On opening the event, Keynote Speaker Catherine Kenny, CEO Dublin Simon Community said:
“Over the past fifty years, Dublin Simon has identified gaps in addressing and ending homelessness. As service providers, we have a duty to ensure that our work with clients is as integrated and holistic as it can possibly be. We know that mental health, physical health, and addiction are interrelated, and shouldn’t be treated in isolation. In 2021 alone we assisted with almost 900 people to avail of homeless treatment and health interventions such as detox, recovery beds, and Mental health counselling supports.
“Research is integral to Dublin Simon to help us to make evidence-based decisions, create policies, and to inform our practice. When academic experts and experienced frontline staff collaborate, there is a huge potential for solutions, and we are optimistic that the findings we share today will play a part in bringing about real results for those individuals relying on our support.

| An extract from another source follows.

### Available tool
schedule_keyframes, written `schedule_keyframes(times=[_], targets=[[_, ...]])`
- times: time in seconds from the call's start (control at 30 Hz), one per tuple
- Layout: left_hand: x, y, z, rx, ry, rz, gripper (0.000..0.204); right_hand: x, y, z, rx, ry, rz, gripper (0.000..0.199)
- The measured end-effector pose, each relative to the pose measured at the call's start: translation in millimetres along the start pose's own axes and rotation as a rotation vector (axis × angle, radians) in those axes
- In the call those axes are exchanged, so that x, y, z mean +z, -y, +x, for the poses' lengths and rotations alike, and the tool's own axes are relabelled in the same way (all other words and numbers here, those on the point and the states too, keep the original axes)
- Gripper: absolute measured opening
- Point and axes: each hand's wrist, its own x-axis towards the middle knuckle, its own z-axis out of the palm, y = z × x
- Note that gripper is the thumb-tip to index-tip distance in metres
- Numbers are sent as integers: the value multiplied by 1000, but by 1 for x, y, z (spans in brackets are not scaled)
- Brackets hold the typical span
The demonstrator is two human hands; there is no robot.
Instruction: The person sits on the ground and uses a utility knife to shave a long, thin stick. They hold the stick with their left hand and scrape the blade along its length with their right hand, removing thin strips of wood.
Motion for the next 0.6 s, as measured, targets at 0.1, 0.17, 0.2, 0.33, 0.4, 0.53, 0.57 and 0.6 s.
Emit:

“It’s unprecedented what will happen in homeless services in the coming months and the research today clearly underlines the need for fully funded resources by Department of Health for those in homeless services.

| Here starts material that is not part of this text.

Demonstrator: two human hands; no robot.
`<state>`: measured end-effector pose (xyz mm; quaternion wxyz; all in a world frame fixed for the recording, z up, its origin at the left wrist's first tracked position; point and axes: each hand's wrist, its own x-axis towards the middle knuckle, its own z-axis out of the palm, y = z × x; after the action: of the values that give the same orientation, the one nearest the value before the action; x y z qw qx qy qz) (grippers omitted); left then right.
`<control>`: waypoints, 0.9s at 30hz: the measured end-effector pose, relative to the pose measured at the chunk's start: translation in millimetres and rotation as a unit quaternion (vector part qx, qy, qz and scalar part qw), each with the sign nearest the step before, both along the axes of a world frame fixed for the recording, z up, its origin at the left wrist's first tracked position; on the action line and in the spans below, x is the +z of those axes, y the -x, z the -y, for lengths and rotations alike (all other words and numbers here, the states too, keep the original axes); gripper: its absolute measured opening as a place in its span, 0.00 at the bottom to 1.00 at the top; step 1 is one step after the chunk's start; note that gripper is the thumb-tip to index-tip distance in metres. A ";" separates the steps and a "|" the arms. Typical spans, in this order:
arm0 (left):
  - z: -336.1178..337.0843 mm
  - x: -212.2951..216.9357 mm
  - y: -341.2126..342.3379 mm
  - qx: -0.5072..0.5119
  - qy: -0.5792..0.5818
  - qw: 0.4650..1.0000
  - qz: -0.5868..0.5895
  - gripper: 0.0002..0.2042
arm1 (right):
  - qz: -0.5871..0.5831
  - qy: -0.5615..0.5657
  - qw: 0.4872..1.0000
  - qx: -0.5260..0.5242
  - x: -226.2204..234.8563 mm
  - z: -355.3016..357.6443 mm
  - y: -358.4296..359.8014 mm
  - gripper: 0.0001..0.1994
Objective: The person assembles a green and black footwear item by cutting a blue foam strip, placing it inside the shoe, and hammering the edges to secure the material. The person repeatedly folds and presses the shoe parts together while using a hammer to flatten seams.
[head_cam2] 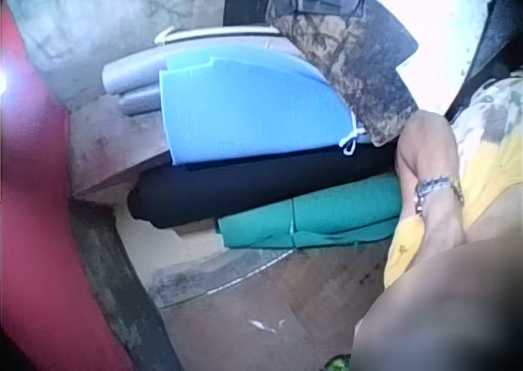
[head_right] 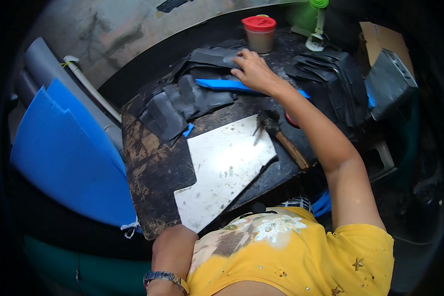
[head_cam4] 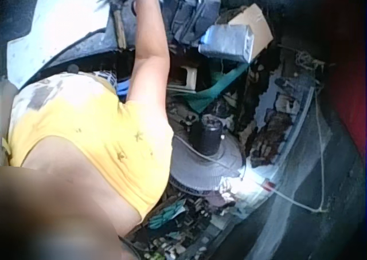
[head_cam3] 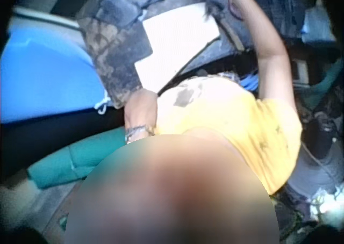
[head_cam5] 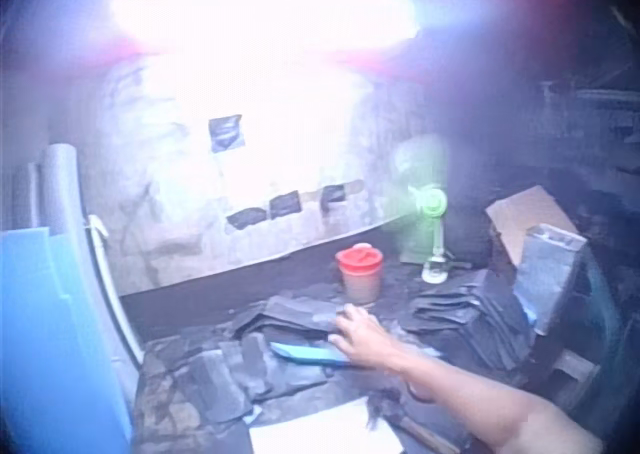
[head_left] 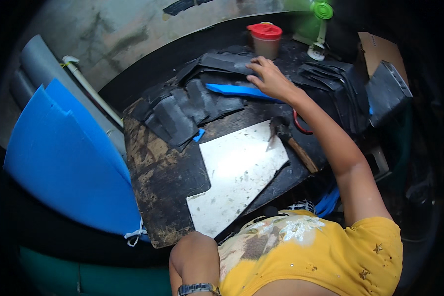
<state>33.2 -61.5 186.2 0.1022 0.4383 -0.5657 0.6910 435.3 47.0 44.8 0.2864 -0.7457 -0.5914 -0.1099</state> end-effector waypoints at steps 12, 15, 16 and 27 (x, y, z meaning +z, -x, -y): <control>-12.4 -7.1 8.2 0.039 0.038 0.997 -0.055 0.28 | 0.031 0.205 0.975 -0.084 12.4 -195.5 8.8 0.45; -12.4 -13.8 10.8 0.184 0.157 0.970 0.025 0.27 | 0.094 0.141 0.982 -0.084 11.2 -187.2 15.2 0.45; -11.1 -16.5 12.1 0.263 0.208 0.939 0.070 0.27 | 0.093 0.079 0.990 -0.069 9.1 -181.0 16.2 0.45; 7.5 -28.4 42.3 0.799 0.314 0.384 0.341 0.27 | -0.010 -0.365 0.930 0.035 54.0 -45.9 30.0 0.39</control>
<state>-9.1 -69.0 157.8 -0.5682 0.3520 0.3151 0.6738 405.2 92.9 98.9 0.5482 -0.5698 -0.5332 -0.3008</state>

“We would like to thank the clients, staff and researchers involved in bringing this research to fruition.”
Responding to Unprecedented Need for Young Adult Mental Health Services
Throughout the Covid-19 pandemic, the Dublin Simon Community ‘Sure Steps’ Counselling services recorded a trebling of referrals for young adults aged 18 – 24 experiencing homelessness with mental health difficulties, with members of this cohort reporting unique challenges warranting an enhanced programme of care. Additionally, from the period between March 2020 to January 2023, there was a 72% increase in young adults residing in emergency accommodation services across the country.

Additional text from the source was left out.